WHAT TO PRODUCE: Write out exactly the lines below that run from the one containing "Where can you spot the left black" through the one containing "Where can you spot the olive", both included, with no other lines.

Data excerpts
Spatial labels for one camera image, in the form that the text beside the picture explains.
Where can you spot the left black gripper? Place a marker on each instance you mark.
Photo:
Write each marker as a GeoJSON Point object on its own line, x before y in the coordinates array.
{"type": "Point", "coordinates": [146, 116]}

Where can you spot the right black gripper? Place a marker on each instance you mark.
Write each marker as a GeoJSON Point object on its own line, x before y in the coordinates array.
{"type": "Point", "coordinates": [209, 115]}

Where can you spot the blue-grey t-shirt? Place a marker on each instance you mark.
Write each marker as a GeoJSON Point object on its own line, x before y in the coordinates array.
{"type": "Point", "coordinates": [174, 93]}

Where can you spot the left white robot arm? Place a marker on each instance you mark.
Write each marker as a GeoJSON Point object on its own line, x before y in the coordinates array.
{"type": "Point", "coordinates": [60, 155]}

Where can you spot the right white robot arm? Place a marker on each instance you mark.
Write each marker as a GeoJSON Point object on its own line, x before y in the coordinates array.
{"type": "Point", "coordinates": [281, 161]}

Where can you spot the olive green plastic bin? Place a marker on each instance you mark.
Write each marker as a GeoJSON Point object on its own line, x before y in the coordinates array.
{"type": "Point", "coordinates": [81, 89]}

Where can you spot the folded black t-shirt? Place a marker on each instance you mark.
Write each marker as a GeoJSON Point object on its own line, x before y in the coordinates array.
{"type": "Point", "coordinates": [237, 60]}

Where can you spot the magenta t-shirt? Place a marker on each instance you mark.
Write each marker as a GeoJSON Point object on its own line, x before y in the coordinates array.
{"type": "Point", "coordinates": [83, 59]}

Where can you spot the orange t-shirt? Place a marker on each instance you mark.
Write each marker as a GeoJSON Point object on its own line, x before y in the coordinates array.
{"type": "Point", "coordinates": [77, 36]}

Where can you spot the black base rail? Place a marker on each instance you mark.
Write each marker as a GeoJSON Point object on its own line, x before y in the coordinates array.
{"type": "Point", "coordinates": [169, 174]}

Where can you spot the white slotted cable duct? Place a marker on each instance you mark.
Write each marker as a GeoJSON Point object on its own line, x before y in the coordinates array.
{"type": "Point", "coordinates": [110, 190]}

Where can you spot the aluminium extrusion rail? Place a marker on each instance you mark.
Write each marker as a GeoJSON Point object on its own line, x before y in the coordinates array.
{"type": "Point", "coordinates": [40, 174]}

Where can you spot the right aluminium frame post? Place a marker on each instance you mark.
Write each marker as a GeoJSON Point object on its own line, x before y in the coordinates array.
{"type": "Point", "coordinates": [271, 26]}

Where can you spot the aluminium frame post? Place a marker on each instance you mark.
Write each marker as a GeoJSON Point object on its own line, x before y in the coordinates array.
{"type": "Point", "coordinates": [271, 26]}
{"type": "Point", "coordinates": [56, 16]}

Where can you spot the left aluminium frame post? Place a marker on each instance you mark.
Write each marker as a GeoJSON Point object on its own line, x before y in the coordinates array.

ANSWER TO THIS EXERCISE:
Where can you spot the left black gripper? Place a marker on each instance you mark.
Photo:
Write each marker as a GeoJSON Point object on its own line, x before y in the coordinates array.
{"type": "Point", "coordinates": [146, 116]}

Where can you spot the right black gripper? Place a marker on each instance you mark.
Write each marker as a GeoJSON Point object on its own line, x before y in the coordinates array.
{"type": "Point", "coordinates": [209, 115]}

Where can you spot the blue-grey t-shirt? Place a marker on each instance you mark.
Write each marker as a GeoJSON Point object on its own line, x before y in the coordinates array.
{"type": "Point", "coordinates": [174, 93]}

Where can you spot the left white robot arm? Place a marker on each instance you mark.
Write each marker as a GeoJSON Point object on its own line, x before y in the coordinates array.
{"type": "Point", "coordinates": [60, 155]}

Where can you spot the right white robot arm? Place a marker on each instance you mark.
Write each marker as a GeoJSON Point object on its own line, x before y in the coordinates array.
{"type": "Point", "coordinates": [281, 161]}

Where can you spot the olive green plastic bin? Place a marker on each instance you mark.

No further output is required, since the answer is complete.